- WHAT THE TASK REQUIRES -
Having read the records, set them all down exactly as they appear.

- EXCERPTED DATA -

○ ○ ○ ○ ○ ○ ○

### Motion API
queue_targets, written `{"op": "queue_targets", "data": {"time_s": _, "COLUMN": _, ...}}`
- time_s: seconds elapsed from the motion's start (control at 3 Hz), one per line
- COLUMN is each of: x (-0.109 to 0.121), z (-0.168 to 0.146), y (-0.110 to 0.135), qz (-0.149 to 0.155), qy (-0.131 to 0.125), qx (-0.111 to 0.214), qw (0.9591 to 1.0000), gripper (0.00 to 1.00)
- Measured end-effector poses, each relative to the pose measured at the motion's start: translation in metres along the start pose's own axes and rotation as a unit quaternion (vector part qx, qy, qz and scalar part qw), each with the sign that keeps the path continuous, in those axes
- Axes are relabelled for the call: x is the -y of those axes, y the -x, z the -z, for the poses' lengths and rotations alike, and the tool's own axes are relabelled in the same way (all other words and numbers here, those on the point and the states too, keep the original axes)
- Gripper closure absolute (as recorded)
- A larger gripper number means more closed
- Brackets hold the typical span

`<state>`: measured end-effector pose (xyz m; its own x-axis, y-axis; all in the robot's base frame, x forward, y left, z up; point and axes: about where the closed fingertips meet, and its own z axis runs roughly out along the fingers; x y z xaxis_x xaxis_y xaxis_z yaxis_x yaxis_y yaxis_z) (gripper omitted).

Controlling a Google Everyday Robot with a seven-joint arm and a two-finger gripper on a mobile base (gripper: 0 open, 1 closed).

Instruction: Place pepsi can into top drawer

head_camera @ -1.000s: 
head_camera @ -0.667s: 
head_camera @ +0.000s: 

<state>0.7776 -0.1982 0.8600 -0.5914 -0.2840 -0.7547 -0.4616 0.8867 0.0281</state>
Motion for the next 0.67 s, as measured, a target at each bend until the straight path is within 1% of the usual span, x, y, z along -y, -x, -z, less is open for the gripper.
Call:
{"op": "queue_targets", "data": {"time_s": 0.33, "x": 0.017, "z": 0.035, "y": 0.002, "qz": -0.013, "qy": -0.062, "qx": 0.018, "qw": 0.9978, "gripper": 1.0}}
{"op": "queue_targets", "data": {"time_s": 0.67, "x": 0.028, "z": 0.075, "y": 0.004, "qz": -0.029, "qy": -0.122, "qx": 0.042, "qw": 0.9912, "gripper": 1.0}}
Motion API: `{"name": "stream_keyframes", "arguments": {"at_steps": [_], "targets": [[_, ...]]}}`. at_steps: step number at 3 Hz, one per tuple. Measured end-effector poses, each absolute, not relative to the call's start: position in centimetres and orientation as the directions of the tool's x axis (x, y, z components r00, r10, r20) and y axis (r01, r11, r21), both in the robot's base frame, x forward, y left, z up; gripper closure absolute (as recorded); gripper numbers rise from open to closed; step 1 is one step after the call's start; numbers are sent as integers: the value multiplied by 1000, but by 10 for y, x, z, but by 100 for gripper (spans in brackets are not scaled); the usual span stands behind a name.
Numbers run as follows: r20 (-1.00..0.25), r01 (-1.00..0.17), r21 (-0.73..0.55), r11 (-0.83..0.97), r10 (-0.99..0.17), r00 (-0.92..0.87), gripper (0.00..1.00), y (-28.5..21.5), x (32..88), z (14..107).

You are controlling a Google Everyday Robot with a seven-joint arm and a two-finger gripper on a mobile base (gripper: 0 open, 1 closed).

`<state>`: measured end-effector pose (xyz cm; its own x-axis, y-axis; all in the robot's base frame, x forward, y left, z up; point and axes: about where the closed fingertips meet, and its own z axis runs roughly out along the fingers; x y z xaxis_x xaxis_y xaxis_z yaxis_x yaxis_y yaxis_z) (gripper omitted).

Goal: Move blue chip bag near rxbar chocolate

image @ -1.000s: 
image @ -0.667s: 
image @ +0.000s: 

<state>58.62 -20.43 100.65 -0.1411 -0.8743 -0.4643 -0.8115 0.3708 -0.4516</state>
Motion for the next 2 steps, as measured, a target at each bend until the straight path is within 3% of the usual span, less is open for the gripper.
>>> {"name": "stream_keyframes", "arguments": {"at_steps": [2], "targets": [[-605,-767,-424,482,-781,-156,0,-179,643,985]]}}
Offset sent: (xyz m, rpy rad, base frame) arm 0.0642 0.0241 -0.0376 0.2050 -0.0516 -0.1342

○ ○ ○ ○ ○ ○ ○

- WRITTEN REPLY -
### Motion API
queue_targets, written `{"op": "queue_targets", "data": {"time_s": _, "COLUMN": _, ...}}`
- time_s: seconds elapsed from the motion's start (control at 3 Hz), one per line
- COLUMN is each of: x (-0.109 to 0.121), z (-0.168 to 0.146), y (-0.110 to 0.135), qz (-0.149 to 0.155), qy (-0.131 to 0.125), qx (-0.111 to 0.214), qw (0.9591 to 1.0000), gripper (0.00 to 1.00)
- Measured end-effector poses, each relative to the pose measured at the motion's start: translation in metres along the start pose's own axes and rotation as a unit quaternion (vector part qx, qy, qz and scalar part qw), each with the sign that keeps the path continuous, in those axes
- Axes are relabelled for the call: x is the -y of those axes, y the -x, z the -z, for the poses' lengths and rotations alike, and the tool's own axes are relabelled in the same way (all other words and numbers here, those on the point and the states too, keep the original axes)
- Gripper closure absolute (as recorded)
- A larger gripper number means more closed
- Brackets hold the typical span

`<state>`: measured end-effector pose (xyz m; its own x-axis, y-axis; all in the robot's base frame, x forward, y left, z up; point and axes: about where the closed fingertips meet, and its own z axis runs roughly out along the fingers; x y z xaxis_x xaxis_y xaxis_z yaxis_x yaxis_y yaxis_z) (gripper omitted).

Controlling a Google Everyday Robot with a seven-joint arm and a two-finger gripper on a mobile base (gripper: 0 open, 1 closed).

Instruction: Place pepsi can into top drawer

head_camera @ -1.000s: 
head_camera @ -0.667s: 
head_camera @ +0.000s: 

<state>0.7776 -0.1982 0.8600 -0.5914 -0.2840 -0.7547 -0.4616 0.8867 0.0281</state>
Motion for the next 0.67 s, as measured, a target at each bend until the straight path is within 1% of the usual span, x, y, z along -y, -x, -z, less is open for the gripper.
Call:
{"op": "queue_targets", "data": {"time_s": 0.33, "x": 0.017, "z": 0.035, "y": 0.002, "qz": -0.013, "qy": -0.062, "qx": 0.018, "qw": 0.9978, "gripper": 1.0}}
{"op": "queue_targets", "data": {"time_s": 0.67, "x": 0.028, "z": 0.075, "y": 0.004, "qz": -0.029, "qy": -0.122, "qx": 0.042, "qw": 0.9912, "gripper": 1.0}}
Motion API: `{"name": "stream_keyframes", "arguments": {"at_steps": [_], "targets": [[_, ...]]}}`. at_steps: step number at 3 Hz, one per tuple. Measured end-effector poses, each absolute, not relative to the call's start: position in centimetres and orientation as the directions of the tool's x axis (x, y, z components r00, r10, r20) and y axis (r01, r11, r21), both in the robot's base frame, x forward, y left, z up; gripper closure absolute (as recorded); gripper numbers rise from open to closed; step 1 is one step after the call's start; numbers are sent as integers: the value multiplied by 1000, but by 10 for y, x, z, but by 100 for gripper (spans in brackets are not scaled); the usual span stands behind a name.
Numbers run as follows: r20 (-1.00..0.25), r01 (-1.00..0.17), r21 (-0.73..0.55), r11 (-0.83..0.97), r10 (-0.99..0.17), r00 (-0.92..0.87), gripper (0.00..1.00), y (-28.5..21.5), x (32..88), z (14..107).

You are controlling a Google Everyday Robot with a seven-joint arm and a two-finger gripper on a mobile base (gripper: 0 open, 1 closed).

`<state>`: measured end-effector pose (xyz cm; its own x-axis, y-axis; all in the robot's base frame, x forward, y left, z up; point and axes: about where the closed fingertips meet, and its own z axis runs roughly out along the fingers; x y z xaxis_x xaxis_y xaxis_z yaxis_x yaxis_y yaxis_z) (gripper omitted).

Goal: Move blue chip bag near rxbar chocolate

image @ -1.000s: 
image @ -0.667s: 
image @ +0.000s: 

<state>58.62 -20.43 100.65 -0.1411 -0.8743 -0.4643 -0.8115 0.3708 -0.4516</state>
Motion for the next 2 steps, as measured, a target at each bend until the straight path is within 3% of the usual span, less is open for the gripper.
>>> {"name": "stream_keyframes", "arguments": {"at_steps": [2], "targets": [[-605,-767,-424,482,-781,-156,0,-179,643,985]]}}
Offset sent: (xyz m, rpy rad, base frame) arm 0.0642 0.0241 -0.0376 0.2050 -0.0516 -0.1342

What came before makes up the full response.